### To do
The listing must be copied out in full and exactly; no images go with it.
Segment Open
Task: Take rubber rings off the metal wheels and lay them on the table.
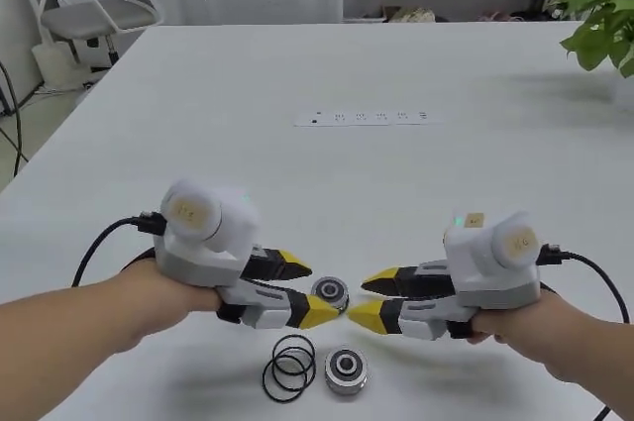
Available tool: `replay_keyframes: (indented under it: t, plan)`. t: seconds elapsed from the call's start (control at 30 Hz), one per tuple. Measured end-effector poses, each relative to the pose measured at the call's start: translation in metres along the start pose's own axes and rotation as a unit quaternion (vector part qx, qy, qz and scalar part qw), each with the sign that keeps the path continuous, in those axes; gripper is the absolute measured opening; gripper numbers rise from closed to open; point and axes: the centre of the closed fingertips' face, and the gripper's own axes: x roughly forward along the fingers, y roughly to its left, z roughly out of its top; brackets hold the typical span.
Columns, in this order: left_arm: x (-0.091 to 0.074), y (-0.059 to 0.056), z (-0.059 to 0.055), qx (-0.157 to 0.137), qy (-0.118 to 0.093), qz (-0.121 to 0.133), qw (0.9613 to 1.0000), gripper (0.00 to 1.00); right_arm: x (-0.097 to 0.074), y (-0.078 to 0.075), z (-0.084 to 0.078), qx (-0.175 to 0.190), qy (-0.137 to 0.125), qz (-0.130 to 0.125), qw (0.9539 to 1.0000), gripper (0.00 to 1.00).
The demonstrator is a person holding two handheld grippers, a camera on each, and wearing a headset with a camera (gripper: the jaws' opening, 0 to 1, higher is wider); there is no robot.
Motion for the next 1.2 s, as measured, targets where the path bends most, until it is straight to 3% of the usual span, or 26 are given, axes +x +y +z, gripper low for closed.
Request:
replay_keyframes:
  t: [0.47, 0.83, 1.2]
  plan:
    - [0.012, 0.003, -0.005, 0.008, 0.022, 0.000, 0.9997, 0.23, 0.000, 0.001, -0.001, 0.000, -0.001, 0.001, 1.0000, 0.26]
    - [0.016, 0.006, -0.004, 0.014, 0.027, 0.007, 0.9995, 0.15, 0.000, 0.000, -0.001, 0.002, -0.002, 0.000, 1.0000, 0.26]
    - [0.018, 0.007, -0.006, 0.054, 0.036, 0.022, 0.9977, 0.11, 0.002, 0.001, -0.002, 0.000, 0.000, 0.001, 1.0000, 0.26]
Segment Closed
### Exercise answer
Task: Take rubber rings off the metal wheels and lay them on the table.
Available tool: `replay_keyframes: (indented under it: t, plan)`. t: seconds elapsed from the call's start (control at 30 Hz), one per tuple. Measured end-effector poses, each relative to the pose measured at the call's start: translation in metres along the start pose's own axes and rotation as a unit quaternion (vector part qx, qy, qz and scalar part qw), each with the sign that keeps the path continuous, in those axes; gripper is the absolute measured opening; gripper numbers rise from closed to open; point and axes: the centre of the closed fingertips' face, and the gripper's own axes: x roughly forward along the fingers, y roughly to its left, z roughly out of its top; brackets hold the typical span.
Columns, in this order: left_arm: x (-0.091 to 0.074), y (-0.059 to 0.056), z (-0.059 to 0.055), qx (-0.157 to 0.137), qy (-0.118 to 0.093), qz (-0.121 to 0.133), qw (0.9613 to 1.0000), gripper (0.00 to 1.00); right_arm: x (-0.097 to 0.074), y (-0.078 to 0.075), z (-0.084 to 0.078), qx (-0.175 to 0.190), qy (-0.137 to 0.125), qz (-0.130 to 0.125), qw (0.9539 to 1.0000), gripper (0.00 to 1.00).
The demonstrator is a person holding two handheld grippers, a camera on each, and wearing a headset with a camera (gripper: the jaws' opening, 0 to 1, higher is wider); there is no robot.
Motion for the next 1.2 s, as measured, targets where the path bends most, until it is straight to 3% of the usual span, or 26 are given, axes +x +y +z, gripper low for closed.
Request:
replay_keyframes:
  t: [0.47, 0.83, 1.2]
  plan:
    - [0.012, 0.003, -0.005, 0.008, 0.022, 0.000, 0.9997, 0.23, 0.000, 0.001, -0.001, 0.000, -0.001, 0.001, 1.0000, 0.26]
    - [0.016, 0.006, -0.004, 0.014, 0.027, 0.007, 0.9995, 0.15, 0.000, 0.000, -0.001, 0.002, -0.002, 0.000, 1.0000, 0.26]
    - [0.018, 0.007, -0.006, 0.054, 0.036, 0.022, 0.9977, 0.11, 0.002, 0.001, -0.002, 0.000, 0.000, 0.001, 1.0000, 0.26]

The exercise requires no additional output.